Requirement | Give again, word for word, each line below starting at the one that contains "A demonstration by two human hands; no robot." and ending at the one that contains "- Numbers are".

Extracted material |

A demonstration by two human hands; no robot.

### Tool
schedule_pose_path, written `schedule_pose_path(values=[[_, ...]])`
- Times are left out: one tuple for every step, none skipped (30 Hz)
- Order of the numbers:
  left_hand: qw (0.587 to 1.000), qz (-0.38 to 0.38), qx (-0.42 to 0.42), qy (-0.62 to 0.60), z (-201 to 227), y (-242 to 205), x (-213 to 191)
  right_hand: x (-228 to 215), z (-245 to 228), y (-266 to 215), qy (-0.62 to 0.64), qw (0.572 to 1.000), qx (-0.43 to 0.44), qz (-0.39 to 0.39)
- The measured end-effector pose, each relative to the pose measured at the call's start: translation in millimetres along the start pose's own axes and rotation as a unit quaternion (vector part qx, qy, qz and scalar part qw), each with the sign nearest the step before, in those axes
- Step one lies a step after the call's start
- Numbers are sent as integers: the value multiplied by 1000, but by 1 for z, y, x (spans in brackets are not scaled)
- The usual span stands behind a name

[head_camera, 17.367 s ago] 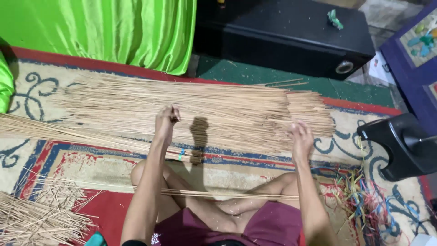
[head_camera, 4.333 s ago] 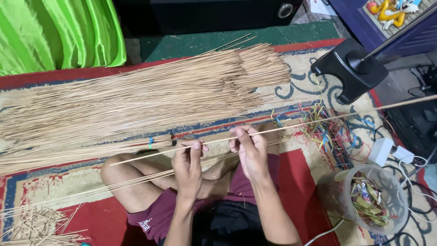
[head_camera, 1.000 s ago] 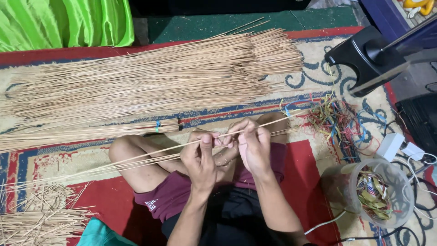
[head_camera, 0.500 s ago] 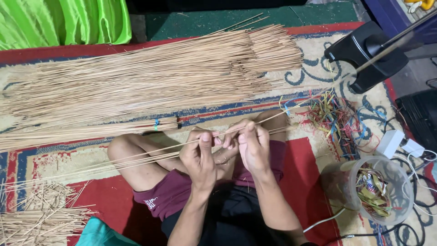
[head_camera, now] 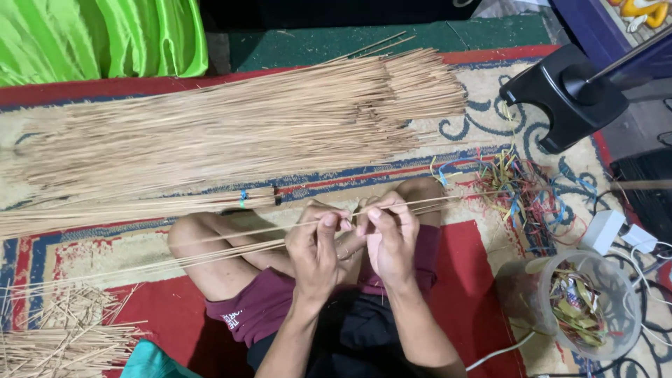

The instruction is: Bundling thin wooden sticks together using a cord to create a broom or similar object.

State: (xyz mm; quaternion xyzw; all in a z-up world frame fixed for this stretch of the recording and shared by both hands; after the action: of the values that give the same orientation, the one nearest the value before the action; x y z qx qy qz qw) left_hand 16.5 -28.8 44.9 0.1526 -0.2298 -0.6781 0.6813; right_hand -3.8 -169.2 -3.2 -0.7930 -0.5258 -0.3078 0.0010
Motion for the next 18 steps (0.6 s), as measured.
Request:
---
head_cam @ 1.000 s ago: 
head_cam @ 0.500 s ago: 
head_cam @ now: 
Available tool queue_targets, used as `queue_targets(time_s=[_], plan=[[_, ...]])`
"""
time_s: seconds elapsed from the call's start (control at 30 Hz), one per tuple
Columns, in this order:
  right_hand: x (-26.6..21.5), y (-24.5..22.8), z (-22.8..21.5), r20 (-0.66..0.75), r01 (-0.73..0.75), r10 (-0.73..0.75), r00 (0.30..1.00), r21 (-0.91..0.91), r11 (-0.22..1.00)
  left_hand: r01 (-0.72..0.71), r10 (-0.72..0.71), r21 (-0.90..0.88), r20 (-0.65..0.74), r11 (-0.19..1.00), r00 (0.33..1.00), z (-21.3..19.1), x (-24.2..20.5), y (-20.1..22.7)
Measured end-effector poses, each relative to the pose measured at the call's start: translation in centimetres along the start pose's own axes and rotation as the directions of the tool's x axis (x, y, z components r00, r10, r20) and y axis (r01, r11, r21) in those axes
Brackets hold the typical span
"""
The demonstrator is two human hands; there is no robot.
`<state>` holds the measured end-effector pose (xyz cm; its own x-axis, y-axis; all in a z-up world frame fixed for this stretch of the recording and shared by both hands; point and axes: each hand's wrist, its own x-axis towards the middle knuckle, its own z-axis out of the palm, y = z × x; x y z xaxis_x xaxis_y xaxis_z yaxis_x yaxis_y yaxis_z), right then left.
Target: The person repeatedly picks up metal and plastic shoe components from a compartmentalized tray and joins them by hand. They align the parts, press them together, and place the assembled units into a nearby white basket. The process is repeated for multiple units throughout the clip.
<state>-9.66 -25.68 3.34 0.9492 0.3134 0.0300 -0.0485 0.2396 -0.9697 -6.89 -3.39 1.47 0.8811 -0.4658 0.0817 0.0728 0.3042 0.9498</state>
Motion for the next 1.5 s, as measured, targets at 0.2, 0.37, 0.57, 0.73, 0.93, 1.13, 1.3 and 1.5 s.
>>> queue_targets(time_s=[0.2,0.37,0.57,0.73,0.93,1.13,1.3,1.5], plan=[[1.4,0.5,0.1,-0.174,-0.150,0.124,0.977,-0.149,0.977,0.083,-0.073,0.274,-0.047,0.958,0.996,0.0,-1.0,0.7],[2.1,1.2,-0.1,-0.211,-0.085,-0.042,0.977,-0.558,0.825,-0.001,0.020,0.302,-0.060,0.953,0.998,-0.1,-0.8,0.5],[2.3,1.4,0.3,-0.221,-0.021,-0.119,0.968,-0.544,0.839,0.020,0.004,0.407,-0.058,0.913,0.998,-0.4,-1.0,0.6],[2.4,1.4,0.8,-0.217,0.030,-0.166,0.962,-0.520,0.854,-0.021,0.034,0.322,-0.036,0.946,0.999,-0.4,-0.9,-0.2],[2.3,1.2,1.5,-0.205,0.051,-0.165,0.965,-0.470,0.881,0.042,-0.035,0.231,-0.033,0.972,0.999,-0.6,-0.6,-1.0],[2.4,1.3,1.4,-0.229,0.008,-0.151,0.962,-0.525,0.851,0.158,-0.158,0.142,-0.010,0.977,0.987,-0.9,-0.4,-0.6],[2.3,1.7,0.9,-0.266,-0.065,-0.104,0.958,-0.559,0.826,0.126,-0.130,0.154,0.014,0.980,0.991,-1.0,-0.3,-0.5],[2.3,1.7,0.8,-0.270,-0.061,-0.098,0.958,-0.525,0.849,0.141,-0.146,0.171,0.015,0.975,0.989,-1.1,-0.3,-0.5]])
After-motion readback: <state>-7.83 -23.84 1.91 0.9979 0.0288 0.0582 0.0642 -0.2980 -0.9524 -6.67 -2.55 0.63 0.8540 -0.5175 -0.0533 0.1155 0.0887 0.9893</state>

Problem solution |
A demonstration by two human hands; no robot.

### Tool
schedule_pose_path, written `schedule_pose_path(values=[[_, ...]])`
- Times are left out: one tuple for every step, none skipped (30 Hz)
- Order of the numbers:
  left_hand: qw (0.587 to 1.000), qz (-0.38 to 0.38), qx (-0.42 to 0.42), qy (-0.62 to 0.60), z (-201 to 227), y (-242 to 205), x (-213 to 191)
  right_hand: x (-228 to 215), z (-245 to 228), y (-266 to 215), qy (-0.62 to 0.64), qw (0.572 to 1.000), qx (-0.43 to 0.44), qz (-0.39 to 0.39)
- The measured end-effector pose, each relative to the pose measured at the call's start: translation in millimetres along the start pose's own axes and rotation as a unit quaternion (vector part qx, qy, qz and scalar part qw), each with the sign nearest the step before, in those axes
- Step one lies a step after the call's start
- Numbers are sent as integers: the value multiplied by 1000, but by 1 for z, y, x (spans in brackets are not scaled)

This exercise is now done.